Con la collaborazione di Ludovica Marinucci
Nell’ambito della rassegna Il bosco di Eros dal 24 al 28 giugno, promossa dal CRM presso l’Accademia Filarmonica Romana, venerdì 28 giugno si è tenuta la performance per voce, corpo e musica Fluttuo nuda, nata a partire dal racconto di Matteo Galiazzo.
Fluttuo nuda
Performance per voce, corpo e musica
di: Manuela Cherubini con: Caterina Inesi testo di: Matteo Galiazzo da Amore senza peso in Sinapsi musica: Sofia Gubaidulina, Vivente-Non vivente Suk-Jun Kim, Midong Silvia Lanzalone, eRose musica elettroacustica per corpi di donna dove: Accademia Filarmonica Romana, I Giardini quando: 28 giugno 2013 – ore 19.30info:
ascolta: Canale youtube del CRM
Il corpo in penombra di un’esile figura s’intravede soltanto nel suo disegnare sinuose forme geometriche ed evocative. Sospeso nella sua introspezione, lo sguardo del pubblico non può far altro che tentare di scorgere, dipanare, immaginare i confini di questo corpo lasciato in balia di se stesso. Ad aiutare a disegnarli si prestano la voce narrante e la musica che raccontano la vita interiore di quella che pian piano risulta essere una donna, molto particolare. “Il mio lavoro è evitare che qualcuno si avvicini a me”, questa frase segna il senso di solitudine profonda che questo corpo desiderante prova nella prolungata assenza di contatto con vita organica.
In un senso di vacuità e nostalgia, le parole e i suoni si rincorrono, divenendo così il motore della narrazione che porta ad immaginare più di quanto si verifichi effettivamente sulla scena attraverso quel corpo nudo che stilizza soltanto le sensazioni, le proiezioni di una coscienza fluttuante che è intenta a descrivere il diario della sua prigionia.
I suoni sono freddi, scomposti, distaccati dalla vita terrena.
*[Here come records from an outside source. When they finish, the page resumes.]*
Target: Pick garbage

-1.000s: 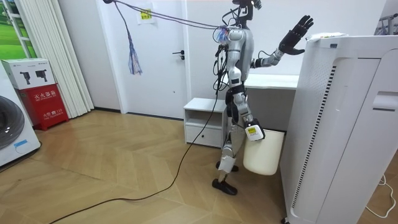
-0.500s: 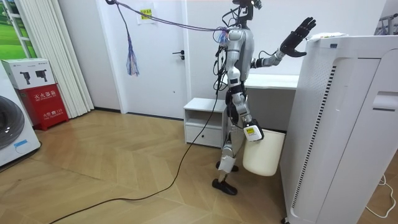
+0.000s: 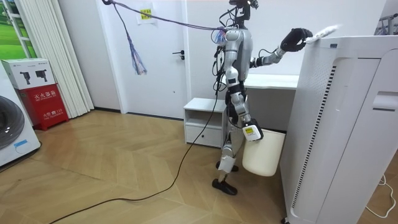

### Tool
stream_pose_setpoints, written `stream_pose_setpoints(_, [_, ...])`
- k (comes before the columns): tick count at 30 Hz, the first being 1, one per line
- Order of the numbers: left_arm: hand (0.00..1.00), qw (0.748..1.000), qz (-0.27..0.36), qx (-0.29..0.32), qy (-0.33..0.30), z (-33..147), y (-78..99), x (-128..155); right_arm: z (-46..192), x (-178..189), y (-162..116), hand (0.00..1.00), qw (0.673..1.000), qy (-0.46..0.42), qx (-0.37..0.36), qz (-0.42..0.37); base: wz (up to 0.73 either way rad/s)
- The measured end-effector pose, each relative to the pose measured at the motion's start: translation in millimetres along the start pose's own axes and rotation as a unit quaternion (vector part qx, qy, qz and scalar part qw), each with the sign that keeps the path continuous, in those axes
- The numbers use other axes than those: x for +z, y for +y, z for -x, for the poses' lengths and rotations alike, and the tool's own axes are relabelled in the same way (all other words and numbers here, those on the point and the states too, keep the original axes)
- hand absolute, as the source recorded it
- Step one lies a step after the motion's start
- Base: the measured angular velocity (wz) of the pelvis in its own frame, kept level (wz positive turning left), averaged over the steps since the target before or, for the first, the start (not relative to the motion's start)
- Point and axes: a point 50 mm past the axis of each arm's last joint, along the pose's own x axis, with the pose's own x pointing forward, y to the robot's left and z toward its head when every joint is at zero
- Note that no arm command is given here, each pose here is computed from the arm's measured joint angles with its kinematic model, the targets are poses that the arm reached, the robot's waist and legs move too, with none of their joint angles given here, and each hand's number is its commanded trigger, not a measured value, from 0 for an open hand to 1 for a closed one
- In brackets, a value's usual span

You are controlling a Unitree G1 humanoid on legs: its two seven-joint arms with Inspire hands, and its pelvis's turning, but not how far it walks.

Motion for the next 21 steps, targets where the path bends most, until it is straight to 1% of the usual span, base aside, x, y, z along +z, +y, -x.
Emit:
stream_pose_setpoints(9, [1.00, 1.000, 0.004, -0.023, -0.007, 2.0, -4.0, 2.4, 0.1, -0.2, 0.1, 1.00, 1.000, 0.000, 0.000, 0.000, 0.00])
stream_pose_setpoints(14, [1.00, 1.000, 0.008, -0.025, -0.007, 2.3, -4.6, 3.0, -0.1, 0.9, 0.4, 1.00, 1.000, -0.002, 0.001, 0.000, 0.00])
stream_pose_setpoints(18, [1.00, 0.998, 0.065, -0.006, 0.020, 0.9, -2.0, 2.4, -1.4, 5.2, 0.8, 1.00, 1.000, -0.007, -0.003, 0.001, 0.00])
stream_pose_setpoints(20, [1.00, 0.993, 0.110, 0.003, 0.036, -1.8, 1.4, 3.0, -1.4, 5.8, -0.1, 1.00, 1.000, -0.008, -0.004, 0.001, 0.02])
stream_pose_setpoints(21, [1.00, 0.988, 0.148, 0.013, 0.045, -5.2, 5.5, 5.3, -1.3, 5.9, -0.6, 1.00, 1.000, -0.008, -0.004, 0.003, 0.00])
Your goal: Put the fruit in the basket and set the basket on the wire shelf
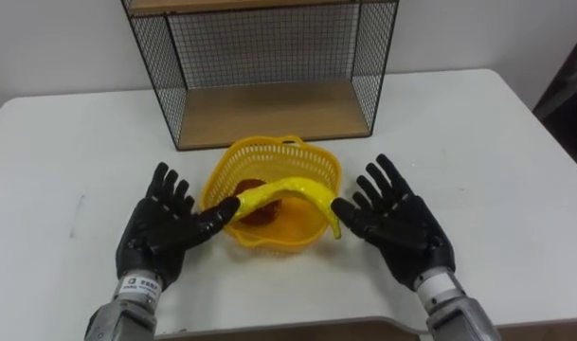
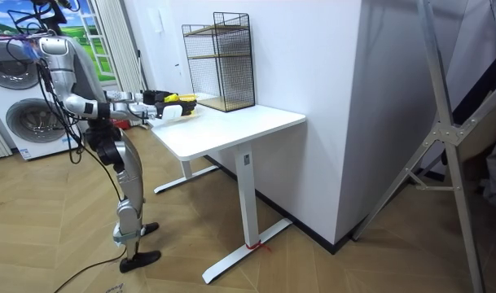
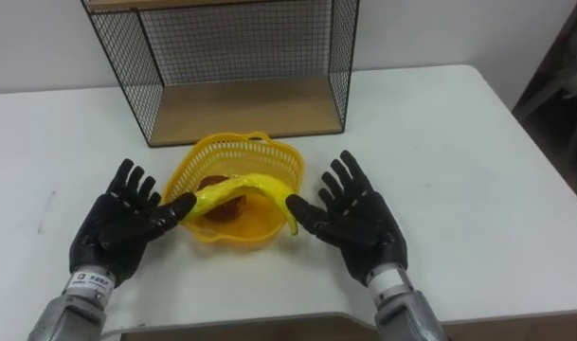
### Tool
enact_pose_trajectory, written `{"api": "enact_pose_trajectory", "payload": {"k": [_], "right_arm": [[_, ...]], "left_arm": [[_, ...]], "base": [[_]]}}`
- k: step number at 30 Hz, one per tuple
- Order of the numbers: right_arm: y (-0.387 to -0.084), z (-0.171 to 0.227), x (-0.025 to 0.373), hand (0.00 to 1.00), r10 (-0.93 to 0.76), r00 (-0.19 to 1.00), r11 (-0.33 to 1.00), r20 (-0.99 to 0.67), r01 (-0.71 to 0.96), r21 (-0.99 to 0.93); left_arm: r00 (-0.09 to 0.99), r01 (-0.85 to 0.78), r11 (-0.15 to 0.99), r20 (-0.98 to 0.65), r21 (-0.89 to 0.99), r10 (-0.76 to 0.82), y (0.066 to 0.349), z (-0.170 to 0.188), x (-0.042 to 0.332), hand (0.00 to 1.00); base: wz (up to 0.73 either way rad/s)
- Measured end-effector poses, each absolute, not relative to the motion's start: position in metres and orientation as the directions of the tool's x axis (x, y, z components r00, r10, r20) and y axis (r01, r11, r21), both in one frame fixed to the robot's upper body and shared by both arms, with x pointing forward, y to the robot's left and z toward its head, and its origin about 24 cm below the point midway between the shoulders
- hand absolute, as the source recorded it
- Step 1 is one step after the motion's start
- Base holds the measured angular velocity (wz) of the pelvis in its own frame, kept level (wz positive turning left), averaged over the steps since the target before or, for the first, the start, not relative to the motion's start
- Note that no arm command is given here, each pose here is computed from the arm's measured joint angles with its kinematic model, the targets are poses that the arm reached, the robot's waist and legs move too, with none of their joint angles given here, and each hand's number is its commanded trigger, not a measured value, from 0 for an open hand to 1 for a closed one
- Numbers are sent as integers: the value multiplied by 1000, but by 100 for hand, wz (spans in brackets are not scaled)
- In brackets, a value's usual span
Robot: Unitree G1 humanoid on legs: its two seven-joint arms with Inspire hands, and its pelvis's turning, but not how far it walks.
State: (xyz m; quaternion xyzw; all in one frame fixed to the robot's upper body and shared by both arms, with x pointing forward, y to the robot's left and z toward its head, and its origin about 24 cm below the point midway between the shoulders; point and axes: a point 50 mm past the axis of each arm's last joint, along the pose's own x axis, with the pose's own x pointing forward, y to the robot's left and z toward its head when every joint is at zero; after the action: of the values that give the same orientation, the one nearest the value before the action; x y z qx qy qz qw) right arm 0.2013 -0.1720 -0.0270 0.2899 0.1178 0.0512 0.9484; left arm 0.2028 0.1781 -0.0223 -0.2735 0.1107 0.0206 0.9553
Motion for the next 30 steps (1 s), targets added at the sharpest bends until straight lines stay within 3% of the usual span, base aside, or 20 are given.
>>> {"api": "enact_pose_trajectory", "payload": {"k": [30], "right_arm": [[-161,-30,200,0,220,956,834,-193,-81,545]], "left_arm": [[982,-52,868,-184,-493,-46,171,-15,219,0]], "base": [[0]]}}
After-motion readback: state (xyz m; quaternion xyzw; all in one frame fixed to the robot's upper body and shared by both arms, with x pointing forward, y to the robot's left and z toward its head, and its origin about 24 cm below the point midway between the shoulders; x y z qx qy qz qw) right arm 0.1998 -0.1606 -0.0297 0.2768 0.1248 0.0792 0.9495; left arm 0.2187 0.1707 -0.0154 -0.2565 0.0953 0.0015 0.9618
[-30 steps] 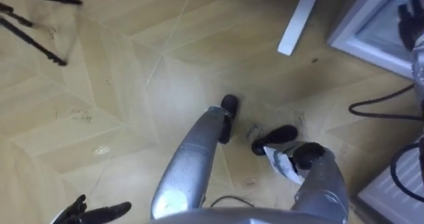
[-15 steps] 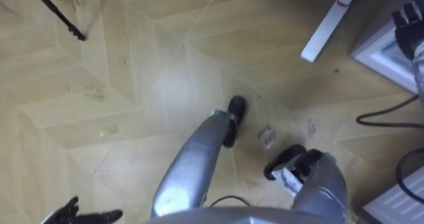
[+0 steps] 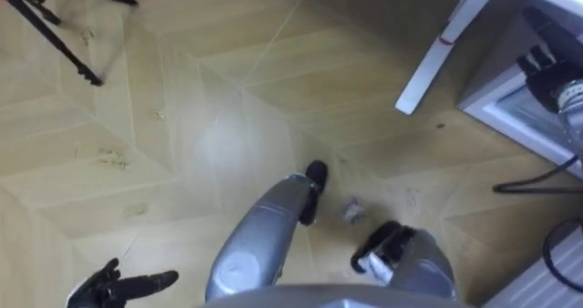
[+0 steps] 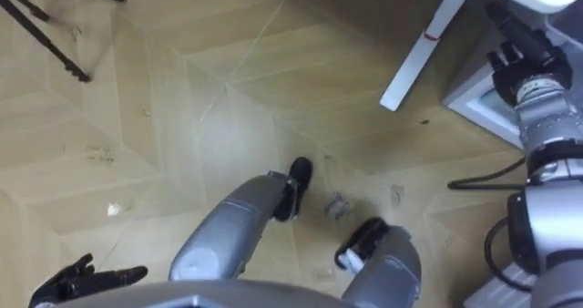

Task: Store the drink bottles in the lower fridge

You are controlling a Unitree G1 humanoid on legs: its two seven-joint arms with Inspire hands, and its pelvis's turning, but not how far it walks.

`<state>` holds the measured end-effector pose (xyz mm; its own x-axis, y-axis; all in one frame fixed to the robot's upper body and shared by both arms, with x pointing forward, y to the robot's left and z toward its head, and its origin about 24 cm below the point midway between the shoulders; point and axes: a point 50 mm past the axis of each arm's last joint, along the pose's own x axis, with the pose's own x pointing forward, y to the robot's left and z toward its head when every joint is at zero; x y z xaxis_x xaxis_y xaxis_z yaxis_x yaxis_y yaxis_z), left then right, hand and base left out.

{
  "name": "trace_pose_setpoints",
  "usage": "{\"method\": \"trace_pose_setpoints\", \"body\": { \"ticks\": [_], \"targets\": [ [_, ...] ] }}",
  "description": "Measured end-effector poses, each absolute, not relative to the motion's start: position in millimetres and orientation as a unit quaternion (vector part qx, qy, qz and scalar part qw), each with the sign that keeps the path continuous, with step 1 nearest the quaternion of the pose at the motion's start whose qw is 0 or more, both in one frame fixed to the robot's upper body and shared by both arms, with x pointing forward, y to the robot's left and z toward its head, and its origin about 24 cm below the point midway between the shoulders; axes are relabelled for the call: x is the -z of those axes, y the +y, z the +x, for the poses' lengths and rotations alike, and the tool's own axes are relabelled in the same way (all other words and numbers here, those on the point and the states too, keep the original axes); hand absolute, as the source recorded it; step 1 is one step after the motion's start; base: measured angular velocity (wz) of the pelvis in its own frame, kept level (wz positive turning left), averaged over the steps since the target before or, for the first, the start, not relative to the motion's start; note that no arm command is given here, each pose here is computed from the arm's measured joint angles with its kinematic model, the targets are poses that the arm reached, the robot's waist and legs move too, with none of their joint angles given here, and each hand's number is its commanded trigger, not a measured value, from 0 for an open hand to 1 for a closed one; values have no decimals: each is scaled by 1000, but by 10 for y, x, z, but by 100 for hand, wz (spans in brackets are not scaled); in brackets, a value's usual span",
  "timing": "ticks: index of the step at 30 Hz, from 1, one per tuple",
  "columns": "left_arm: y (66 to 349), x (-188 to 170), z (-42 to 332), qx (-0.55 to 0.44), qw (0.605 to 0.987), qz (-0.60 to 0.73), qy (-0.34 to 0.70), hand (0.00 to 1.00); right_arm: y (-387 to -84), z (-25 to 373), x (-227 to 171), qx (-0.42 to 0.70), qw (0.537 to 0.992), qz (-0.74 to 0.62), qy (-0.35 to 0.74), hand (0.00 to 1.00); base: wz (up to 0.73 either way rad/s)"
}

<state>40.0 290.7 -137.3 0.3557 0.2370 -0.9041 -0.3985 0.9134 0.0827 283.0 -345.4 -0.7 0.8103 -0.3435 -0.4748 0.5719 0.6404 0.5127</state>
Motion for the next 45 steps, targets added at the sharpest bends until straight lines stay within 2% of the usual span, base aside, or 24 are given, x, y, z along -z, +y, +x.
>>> {"method": "trace_pose_setpoints", "body": {
  "ticks": [7,12,19,21,25,27,31,34,45],
  "targets": [
    [2783,1418,558,-190,830,-86,518,0,-3145,2604,371,208,918,239,240,0,-19],
    [2724,1453,519,-228,822,-117,509,0,-3110,2262,539,205,926,151,280,0,-25],
    [2607,1489,500,-239,822,-124,502,0,-3035,2008,467,220,931,51,288,0,-34],
    [2633,1488,459,-248,820,-115,503,0,-3006,2028,326,222,939,14,263,0,-25],
    [2649,1504,341,-268,809,-122,509,0,-3183,2093,-90,293,941,16,167,0,-22],
    [2657,1504,314,-274,806,-121,510,0,-3374,2054,-325,359,928,18,98,0,-18],
    [2666,1504,264,-275,803,-106,518,0,-3557,1945,-518,426,904,2,30,0,-16],
    [2663,1508,186,-273,797,-100,529,0,-3592,1831,-462,448,892,-49,44,0,-28],
    [2817,1468,124,-321,784,-119,519,0,-3939,1290,90,545,815,-63,187,0,-9]
  ]
}}
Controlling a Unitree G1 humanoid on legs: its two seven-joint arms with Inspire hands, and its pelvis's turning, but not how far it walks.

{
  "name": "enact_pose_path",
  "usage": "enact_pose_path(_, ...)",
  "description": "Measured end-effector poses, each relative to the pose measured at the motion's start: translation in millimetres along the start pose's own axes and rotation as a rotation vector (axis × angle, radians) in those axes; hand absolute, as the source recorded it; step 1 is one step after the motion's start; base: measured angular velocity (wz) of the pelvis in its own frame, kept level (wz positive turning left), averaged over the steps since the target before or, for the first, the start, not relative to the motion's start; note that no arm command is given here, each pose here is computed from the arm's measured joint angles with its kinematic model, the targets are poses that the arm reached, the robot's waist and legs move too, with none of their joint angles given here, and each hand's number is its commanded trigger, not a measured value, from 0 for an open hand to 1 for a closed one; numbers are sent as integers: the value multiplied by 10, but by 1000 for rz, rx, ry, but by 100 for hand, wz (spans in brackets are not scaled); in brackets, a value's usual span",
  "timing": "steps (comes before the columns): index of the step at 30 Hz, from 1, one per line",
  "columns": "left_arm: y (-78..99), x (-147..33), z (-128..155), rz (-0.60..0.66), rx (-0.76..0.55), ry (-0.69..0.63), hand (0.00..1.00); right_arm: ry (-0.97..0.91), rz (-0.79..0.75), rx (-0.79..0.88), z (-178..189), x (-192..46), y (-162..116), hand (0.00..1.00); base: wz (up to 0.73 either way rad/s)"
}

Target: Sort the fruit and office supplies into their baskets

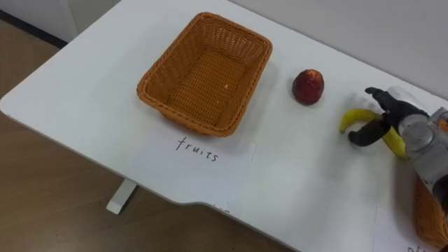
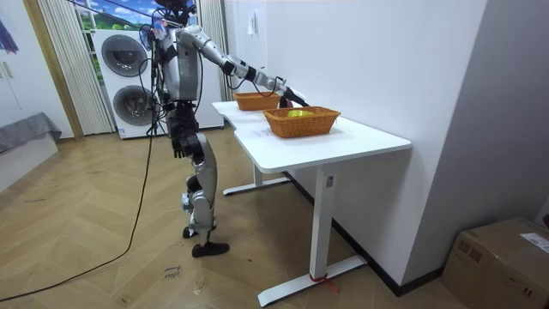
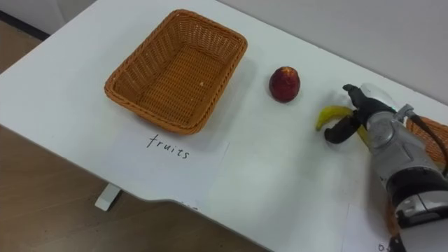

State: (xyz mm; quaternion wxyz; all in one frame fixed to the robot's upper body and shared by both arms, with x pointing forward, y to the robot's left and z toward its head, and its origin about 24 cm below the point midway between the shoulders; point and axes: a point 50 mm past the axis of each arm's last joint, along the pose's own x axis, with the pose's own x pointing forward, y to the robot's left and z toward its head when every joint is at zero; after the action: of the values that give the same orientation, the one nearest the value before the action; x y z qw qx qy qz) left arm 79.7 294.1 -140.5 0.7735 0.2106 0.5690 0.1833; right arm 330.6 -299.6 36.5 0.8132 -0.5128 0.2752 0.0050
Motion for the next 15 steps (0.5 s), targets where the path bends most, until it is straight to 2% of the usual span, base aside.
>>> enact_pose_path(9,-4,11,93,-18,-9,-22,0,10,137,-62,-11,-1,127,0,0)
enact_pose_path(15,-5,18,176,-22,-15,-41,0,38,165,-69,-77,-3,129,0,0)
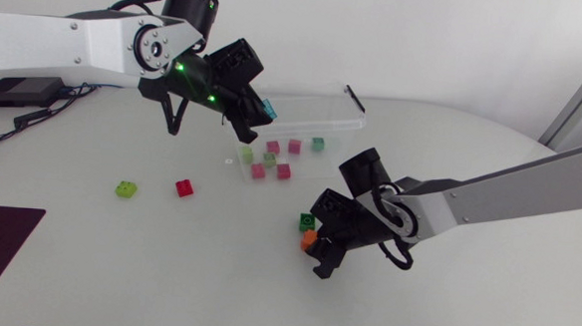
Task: Pick up the duplo bricks and place them in the container
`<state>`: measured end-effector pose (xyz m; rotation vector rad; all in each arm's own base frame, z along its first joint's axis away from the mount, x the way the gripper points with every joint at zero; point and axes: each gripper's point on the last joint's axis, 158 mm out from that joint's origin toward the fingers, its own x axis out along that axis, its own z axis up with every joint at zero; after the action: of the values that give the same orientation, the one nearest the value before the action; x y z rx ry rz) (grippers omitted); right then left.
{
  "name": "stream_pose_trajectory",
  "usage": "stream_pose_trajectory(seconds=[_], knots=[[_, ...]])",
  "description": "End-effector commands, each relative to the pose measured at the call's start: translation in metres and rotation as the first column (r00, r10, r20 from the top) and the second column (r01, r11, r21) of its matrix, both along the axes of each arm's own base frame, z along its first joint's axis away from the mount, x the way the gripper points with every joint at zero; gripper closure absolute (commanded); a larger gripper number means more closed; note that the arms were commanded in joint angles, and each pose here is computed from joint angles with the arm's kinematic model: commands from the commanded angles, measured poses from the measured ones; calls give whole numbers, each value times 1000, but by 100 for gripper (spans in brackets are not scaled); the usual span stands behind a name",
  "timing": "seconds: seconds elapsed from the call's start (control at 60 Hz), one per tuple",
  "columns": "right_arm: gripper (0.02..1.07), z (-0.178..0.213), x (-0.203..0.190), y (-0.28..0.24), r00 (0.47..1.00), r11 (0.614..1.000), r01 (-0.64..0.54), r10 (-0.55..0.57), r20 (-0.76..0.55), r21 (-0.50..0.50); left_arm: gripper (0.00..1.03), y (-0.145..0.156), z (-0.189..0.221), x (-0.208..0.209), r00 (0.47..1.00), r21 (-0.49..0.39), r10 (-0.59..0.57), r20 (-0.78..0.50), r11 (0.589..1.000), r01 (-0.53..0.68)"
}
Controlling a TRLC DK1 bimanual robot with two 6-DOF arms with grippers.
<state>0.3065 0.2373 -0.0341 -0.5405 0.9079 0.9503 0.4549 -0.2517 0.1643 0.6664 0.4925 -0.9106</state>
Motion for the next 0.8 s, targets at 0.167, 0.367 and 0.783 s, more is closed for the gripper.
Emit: stream_pose_trajectory(seconds=[0.167, 0.367, 0.783], knots=[[80, 12, -7, -3, 1000, 1000, -16, 16, 20, 3, 83, 3, 5, 51, 994, -57, 100, 30, 993, -99], [81, 45, -4, -10, 998, 1000, 2, -4, 70, 31, 81, 6, -6, 76, 990, -54, 136, 31, 989, -134], [81, 149, 44, -31, 969, 990, 78, -103, 225, 120, 5, 56, 0, 96, 968, -41, 246, 48, 969, -244]])
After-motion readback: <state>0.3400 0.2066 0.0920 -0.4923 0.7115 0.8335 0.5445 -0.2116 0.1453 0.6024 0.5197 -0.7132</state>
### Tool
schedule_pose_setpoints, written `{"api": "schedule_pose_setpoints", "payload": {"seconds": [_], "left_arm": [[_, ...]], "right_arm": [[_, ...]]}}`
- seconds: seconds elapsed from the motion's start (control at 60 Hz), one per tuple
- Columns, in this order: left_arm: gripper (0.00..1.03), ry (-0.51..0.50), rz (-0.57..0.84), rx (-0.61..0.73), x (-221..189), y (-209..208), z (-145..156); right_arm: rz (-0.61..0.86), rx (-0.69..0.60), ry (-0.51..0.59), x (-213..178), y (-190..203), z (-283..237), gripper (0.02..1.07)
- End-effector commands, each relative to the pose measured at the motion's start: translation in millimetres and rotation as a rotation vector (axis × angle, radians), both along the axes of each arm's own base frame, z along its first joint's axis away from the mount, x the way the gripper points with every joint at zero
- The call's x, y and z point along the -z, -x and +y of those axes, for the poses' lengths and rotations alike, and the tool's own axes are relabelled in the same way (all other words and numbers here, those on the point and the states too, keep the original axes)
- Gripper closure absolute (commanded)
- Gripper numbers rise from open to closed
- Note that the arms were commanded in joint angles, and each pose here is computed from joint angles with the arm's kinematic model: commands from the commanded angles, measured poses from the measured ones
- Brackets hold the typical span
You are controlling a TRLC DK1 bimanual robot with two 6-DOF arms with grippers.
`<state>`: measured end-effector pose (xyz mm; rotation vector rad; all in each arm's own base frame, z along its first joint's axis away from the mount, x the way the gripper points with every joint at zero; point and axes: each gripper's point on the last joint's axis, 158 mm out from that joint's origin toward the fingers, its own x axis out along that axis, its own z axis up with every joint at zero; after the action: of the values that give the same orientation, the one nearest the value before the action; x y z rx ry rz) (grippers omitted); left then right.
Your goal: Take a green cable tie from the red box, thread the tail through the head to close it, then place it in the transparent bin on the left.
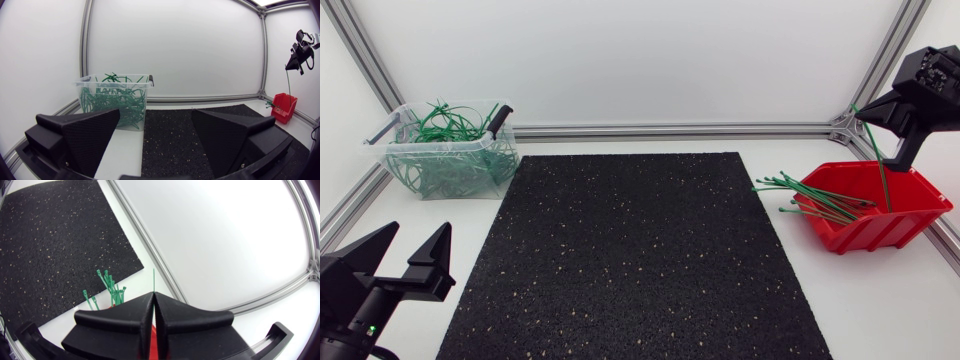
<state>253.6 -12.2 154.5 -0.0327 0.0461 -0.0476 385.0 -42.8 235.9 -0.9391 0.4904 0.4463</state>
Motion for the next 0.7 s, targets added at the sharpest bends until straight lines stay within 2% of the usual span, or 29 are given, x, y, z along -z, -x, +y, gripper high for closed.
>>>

Essi raffigurano allo stesso tempo l’interiorità e l’esteriorità, rispetto alla vita della protagonista. Si intuisce l’ambiente sterile di un’astronave, fatto solo di plastica e metallo: i suoni, i rumori che questo paesaggio distopico produce e l’ambiente sonoro asettico, le pareti metalliche sulle quali essi si rifrangono. Gli stessi suoni trasportano le sensazioni, la vita interiore della donna che fluttua nuda, isolata in un’astronave a guardia del confine di un ammasso di asteroidi. La necessità di una vita sociale, il ricordo della vita sulla terra, il bisogno fisico e mentale di fare l’amore.
I suoni nell’oscurità della sala rivelano le inquietudini che quella voce tranquilla cerca di celare, raccontando la sua vita con naturalezza, quella vita in realtà assurda, al di là di un’umana concezione: suoni senza un’articolazione precisa, smembrati in un discorso disorganico, non perché musicalmente inconsistenti, ma perché la vita organica, la vita carnale, in quell’astronave non esiste ormai da anni, un paesaggio sonoro capace di colmare il gap fra la nostra vita “con i piedi per terra” e la vita fuori da ogni comune esperienza.
Questa prevalenza del senso dell’udito su quello della vista è forse il mezzo precipuo con cui la performance riesce nel paradosso di creare un immaginario di desiderio comune pur appartenendo a un personaggio totalmente fuori dal comune.